I am configuring Dynamic Resource Pooling in our cluster.
My case is, I need 2 pools : Default and Priority.
Default is already in place.
My experiments and observations :
1. Default as it is. Created a new pool Priority with min/max memory/cores. My cluster has 3.5 TB memory and 720 cores. Min/Max memory was 100GB/2TB, cores 10/400.
So, When I run a job in Default queue which uses full 3.5 TB memory and then I submit a second job in the same queue. Both start running, thats fine.
but, when I run a job in Priority queue which uses full memory(2TB/max) and then submit another job in Priority queue, it goes into pending state till first one is finished. However I was able to submit/run in default queue.
2. I removed the min/max things in Priority queue. Only difference between Default and Priority was weightage. Priority 3(75%) and default 1(25%).
Now, when I run a job in Priority which uses full memory and then again submit another job. it gets running. No Problem.
But, when I run a job in Default which uses up all 3.5 TB memory and then I submit a job in Priority queue, it gets running as well but with a minimum container memory of 3GB i.e. one container. If I submit one more, it again gets a single container and uses 3 GB memory.
So, to check if this can be sorted out, I increased minimum memory of priority queue to 800 GB but no luck, it still uses 3GB memory for a job if resources are allocated to other pools.

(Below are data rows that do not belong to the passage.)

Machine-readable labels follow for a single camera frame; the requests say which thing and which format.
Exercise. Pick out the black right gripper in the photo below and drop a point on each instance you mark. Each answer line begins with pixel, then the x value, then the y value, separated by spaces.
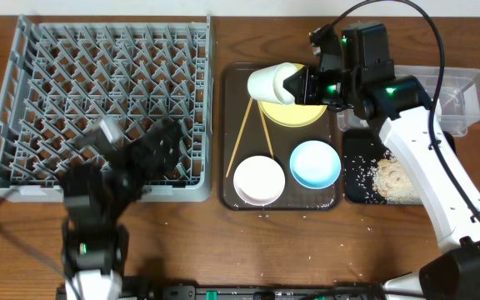
pixel 307 96

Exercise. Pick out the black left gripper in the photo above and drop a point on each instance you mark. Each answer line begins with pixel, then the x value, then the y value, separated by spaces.
pixel 138 152

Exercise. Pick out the pale green cup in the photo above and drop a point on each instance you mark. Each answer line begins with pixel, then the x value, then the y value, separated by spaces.
pixel 266 85

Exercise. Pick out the light blue bowl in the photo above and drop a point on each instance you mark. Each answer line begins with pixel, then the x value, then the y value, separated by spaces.
pixel 315 164

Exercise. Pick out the rice and food scraps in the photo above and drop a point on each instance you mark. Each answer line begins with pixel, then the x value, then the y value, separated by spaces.
pixel 391 182

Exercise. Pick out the white pink bowl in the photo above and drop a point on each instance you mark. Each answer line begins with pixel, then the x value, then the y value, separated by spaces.
pixel 259 180

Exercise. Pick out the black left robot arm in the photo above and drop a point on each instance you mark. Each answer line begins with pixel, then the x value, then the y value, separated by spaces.
pixel 94 244

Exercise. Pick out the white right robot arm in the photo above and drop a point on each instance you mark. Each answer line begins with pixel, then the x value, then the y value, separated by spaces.
pixel 356 72

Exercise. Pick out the black waste tray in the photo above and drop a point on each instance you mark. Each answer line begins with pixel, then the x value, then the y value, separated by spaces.
pixel 361 154

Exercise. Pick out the clear plastic waste bin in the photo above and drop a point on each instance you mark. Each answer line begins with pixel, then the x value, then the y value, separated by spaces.
pixel 459 100

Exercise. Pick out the yellow round plate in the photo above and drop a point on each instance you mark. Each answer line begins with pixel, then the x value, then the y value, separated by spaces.
pixel 293 116

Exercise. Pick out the wooden chopstick right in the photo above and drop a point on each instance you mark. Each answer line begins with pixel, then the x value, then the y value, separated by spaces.
pixel 266 132

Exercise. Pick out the wooden chopstick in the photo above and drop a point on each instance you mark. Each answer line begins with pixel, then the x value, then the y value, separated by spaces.
pixel 266 132
pixel 239 136

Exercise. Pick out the wooden chopstick left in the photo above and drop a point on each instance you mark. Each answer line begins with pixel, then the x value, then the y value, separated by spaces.
pixel 239 136

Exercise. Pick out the dark brown serving tray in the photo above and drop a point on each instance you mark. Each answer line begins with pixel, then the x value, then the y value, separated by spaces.
pixel 244 135

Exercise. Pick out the grey plastic dish rack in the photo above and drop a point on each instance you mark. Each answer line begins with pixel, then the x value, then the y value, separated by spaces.
pixel 62 77

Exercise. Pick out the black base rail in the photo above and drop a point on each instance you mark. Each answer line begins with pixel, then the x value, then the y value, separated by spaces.
pixel 246 293

So, what is the use of weightage over here?
My expected result is:
Priority queue should get proper memory(not 3GB or 1 container) irrespective of the state of cluster.
Note: When i say job uses 3GB, means other containers go into pending state.
The job/command I am using is :
spark-shell --master yarn-client --num-executors 75 --executor-memory 30g --queue Priority
75 and 30 are variables.
I have to assume that this is a FairScheduler setuo that you are using. Is it possible to grab the FS xml file from a RM host and attach it so we have a good overview of what is configured? You can get that by going to a RM instance in CM via YARN -> Instances -> RM instance -> Processes and copy the fair-scheduler.xml
You are runnnig a Spark application, have you checked with a simple MR or Spark Pi example and made sure that that works for running multiple applications in the same queue. They do not have to use huge containers.
Also check what you have set for the maximum running applications in the priority queue? is that higher than 1?
Are you using the same user for all these applications and do you have a user limit set?
All these answers should be available via the FS config but they give you something to look at too.